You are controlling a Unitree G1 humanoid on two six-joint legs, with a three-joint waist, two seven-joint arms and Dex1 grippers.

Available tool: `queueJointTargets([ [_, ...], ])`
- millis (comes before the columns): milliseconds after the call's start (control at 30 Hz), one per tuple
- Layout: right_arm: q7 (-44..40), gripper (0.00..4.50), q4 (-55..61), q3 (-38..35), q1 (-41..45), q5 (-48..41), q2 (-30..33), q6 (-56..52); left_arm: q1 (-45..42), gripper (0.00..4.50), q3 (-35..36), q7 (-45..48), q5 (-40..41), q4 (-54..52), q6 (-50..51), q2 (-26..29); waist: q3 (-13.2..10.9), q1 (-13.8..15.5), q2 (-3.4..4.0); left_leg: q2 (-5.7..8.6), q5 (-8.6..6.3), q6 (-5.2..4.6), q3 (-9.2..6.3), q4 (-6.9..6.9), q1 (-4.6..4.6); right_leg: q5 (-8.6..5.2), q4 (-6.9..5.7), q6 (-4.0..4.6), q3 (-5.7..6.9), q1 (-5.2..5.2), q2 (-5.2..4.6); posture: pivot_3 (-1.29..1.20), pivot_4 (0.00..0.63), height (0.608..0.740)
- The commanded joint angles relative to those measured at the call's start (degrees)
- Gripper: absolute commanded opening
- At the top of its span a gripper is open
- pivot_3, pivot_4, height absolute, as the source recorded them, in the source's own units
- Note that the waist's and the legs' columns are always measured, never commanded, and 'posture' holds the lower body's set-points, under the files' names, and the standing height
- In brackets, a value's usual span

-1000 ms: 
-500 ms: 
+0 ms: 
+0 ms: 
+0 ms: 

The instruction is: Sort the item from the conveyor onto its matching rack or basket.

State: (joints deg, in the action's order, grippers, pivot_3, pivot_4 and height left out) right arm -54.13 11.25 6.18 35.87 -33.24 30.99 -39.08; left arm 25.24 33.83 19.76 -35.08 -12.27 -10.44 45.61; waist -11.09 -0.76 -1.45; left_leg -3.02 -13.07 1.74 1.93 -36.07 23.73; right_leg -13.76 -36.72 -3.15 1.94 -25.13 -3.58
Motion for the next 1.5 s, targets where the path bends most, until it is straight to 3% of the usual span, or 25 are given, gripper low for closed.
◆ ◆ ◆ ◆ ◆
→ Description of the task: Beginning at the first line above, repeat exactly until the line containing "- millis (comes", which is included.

→ Written answer:
You are controlling a Unitree G1 humanoid on two six-joint legs, with a three-joint waist, two seven-joint arms and Dex1 grippers.

Available tool: `queueJointTargets([ [_, ...], ])`
- millis (comes before the columns): milliseconds after the call's start (control at 30 Hz), one per tuple

The generated output is now complete.